Here is the task for the records below: repeat exactly the lines from the one with "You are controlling" to the one with "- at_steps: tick", both included, and nothing else.

Excerpts from a dataset:

[Start of Attachment]

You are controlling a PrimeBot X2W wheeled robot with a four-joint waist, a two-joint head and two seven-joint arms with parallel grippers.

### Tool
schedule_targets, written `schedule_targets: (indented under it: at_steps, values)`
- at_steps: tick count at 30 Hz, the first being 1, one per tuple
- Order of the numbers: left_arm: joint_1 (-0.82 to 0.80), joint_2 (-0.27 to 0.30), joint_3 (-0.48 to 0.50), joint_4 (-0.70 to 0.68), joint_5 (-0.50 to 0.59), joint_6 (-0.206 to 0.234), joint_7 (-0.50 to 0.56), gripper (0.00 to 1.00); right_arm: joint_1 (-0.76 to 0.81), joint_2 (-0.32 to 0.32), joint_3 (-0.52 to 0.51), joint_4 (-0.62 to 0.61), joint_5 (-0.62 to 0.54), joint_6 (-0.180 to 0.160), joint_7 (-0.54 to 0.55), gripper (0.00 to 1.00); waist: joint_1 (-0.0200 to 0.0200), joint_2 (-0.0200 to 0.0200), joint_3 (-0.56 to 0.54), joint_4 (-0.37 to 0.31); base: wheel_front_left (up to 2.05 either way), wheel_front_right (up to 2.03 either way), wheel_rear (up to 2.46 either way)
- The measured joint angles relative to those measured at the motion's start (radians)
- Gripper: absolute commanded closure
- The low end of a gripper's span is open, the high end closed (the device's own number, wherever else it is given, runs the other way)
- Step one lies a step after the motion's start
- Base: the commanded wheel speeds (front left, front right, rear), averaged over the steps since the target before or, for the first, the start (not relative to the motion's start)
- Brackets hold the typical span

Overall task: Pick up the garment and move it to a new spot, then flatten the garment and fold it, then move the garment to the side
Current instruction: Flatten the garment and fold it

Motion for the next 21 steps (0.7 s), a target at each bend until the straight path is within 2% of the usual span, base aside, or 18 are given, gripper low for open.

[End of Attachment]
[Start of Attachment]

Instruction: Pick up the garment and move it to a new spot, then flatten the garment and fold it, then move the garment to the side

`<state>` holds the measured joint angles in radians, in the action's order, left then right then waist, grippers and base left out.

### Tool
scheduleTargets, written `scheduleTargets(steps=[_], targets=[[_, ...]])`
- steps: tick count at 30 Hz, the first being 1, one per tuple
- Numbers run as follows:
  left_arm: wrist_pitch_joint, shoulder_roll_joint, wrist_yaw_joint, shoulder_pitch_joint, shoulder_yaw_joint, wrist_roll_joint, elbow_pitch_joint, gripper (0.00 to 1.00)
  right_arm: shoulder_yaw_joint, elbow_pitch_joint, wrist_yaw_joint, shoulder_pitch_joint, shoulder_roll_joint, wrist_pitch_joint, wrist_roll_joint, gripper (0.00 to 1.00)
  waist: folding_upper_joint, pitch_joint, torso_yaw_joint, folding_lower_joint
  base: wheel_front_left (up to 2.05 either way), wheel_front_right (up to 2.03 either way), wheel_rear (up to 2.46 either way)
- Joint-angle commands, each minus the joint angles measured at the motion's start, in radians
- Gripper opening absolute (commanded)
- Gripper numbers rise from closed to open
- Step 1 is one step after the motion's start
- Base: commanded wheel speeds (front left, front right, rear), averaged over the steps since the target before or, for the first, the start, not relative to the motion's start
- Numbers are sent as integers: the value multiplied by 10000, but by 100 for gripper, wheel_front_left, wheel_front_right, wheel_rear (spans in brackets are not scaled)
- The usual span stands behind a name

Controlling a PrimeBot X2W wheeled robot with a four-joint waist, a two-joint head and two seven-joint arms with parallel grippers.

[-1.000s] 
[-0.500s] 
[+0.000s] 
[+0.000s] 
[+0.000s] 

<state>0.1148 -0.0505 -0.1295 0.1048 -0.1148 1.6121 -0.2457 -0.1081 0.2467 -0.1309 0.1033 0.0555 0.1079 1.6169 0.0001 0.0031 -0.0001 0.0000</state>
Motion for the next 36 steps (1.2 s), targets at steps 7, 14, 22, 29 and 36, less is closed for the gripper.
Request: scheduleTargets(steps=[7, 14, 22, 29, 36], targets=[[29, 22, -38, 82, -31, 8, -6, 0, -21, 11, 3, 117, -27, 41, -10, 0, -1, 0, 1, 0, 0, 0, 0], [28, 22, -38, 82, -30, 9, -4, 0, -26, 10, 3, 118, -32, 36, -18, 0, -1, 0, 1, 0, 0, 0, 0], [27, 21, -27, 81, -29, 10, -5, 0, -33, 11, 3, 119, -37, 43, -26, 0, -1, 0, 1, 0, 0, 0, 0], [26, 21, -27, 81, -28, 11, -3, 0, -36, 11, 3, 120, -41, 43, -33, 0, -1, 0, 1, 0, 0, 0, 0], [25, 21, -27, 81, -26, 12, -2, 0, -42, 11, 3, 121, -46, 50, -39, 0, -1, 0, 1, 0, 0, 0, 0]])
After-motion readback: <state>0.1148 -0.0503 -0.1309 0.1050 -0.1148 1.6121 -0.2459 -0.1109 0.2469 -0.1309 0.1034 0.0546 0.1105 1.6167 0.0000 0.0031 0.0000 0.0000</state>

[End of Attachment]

● **Solution to this exercise**:
You are controlling a PrimeBot X2W wheeled robot with a four-joint waist, a two-joint head and two seven-joint arms with parallel grippers.

### Tool
schedule_targets, written `schedule_targets: (indented under it: at_steps, values)`
- at_steps: tick count at 30 Hz, the first being 1, one per tuple

The requested output has been given in full.